The old dichotomy between the values of capitalism, and communism or socialism, he insists, is outdated. It is no longer suited to the age of what he has dubbed the fourth industrial revolution, with its increasing focus on human, social and natural capital, apart from just financial capital.
“To create welfare, you have to take care of all of those dimensions of capital,” he says, noting that this calls for collaboration among stakeholders.
“The role of corporation is to take care, of course, of shareholders, but also of its people, of its customers, of the community it’s living in. And by doing so, shareholders will be well served,” he adds.
Companies which have done so have weathered the pandemic better than others. Those which are slow to do so are “on the wrong side of history”, and risk discovering too late that their customers, clients, and even staff, are increasingly supportive of organisations which are good for people and the planet.
He points to 60 companies which have partnered with WEF to embrace what it calls stakeholder capitalism metrics, setting out benchmarks to track their progress in meeting social, environmental and governance goals. He hopes that this will grow to 200 by the time of the Singapore meeting, he says.
That forum will also provide an opportunity for greater global collaboration, given the much-needed reset in that most important of bilateral relations, between the United States and China.

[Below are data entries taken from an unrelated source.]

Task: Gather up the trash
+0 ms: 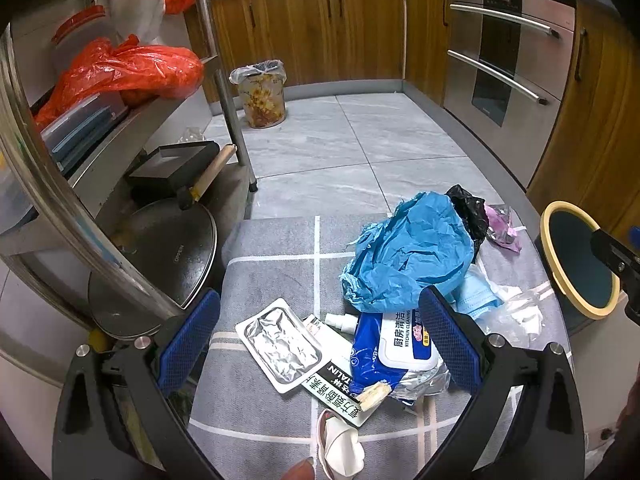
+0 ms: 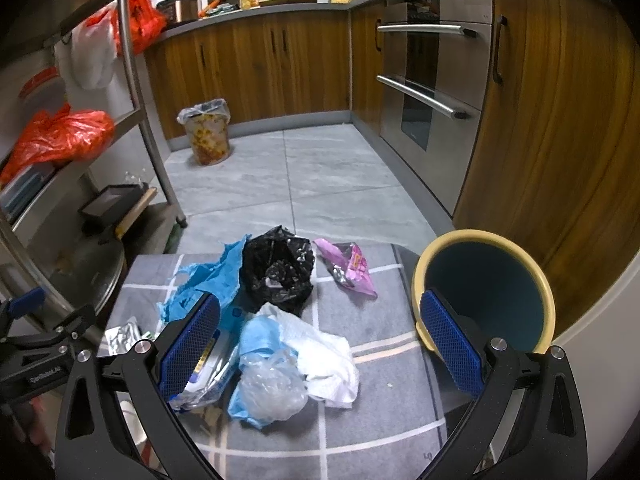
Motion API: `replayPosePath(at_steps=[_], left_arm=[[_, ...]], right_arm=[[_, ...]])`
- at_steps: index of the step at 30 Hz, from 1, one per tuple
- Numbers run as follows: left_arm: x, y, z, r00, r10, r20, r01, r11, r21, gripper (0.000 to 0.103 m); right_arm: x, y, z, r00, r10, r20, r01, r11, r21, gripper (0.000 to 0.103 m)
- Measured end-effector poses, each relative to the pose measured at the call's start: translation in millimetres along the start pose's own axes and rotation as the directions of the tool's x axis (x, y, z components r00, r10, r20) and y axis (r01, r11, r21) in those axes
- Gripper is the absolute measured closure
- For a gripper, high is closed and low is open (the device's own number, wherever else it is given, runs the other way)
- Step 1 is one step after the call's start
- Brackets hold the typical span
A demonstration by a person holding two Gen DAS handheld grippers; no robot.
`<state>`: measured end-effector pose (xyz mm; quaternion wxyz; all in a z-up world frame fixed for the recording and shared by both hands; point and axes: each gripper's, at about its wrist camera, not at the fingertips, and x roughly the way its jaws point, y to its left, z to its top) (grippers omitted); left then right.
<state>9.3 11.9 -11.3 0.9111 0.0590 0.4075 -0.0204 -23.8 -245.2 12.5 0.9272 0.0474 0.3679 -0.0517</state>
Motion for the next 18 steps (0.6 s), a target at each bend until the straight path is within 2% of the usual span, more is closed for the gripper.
replayPosePath(at_steps=[18], left_arm=[[-0.5,-0.1,0.1,1.000,0.000,0.001,0.000,1.000,0.002,0.005]], right_arm=[[1.3,-0.4,-0.5,1.000,-0.001,-0.004,0.001,1.000,0.002,0.003]])
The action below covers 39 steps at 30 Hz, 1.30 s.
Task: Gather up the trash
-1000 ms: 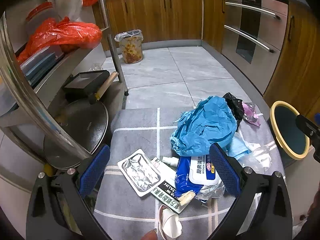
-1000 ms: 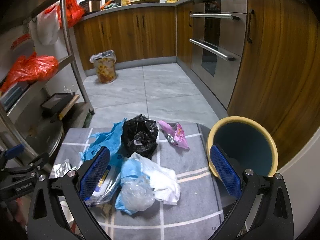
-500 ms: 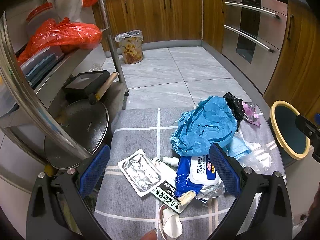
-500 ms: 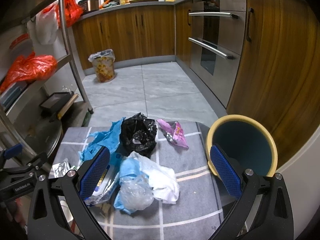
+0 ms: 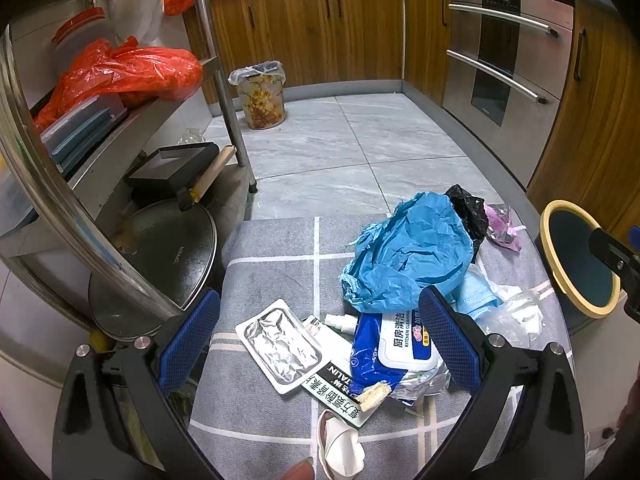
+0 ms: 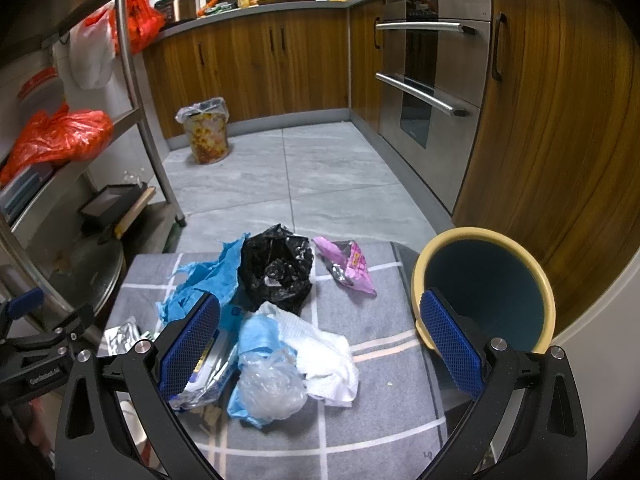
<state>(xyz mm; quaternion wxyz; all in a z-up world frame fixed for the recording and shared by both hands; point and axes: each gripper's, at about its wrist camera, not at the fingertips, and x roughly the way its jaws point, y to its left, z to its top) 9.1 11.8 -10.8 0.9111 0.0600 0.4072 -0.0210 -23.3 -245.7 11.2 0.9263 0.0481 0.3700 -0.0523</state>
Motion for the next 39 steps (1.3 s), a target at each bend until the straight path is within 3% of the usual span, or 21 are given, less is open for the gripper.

“Yes, of course,” he says, when asked if that is on the agenda, and if top leaders from those countries will be invited to attend. WEF has longstanding relations with leaders in both countries, he notes.
Recent years have seen much confrontation between these two major players, and there is a need for more collaboration to tackle common challenges and pursue shared interests, even in the face of the “fierce competition” in some areas that the new US President Joe Biden has alluded to, he says.
“Where we have a common interest, we have to create much more collaboration again. And this collaboration, ideally, integrates all stakeholders. And here, the importance of the annual meeting is evident again.”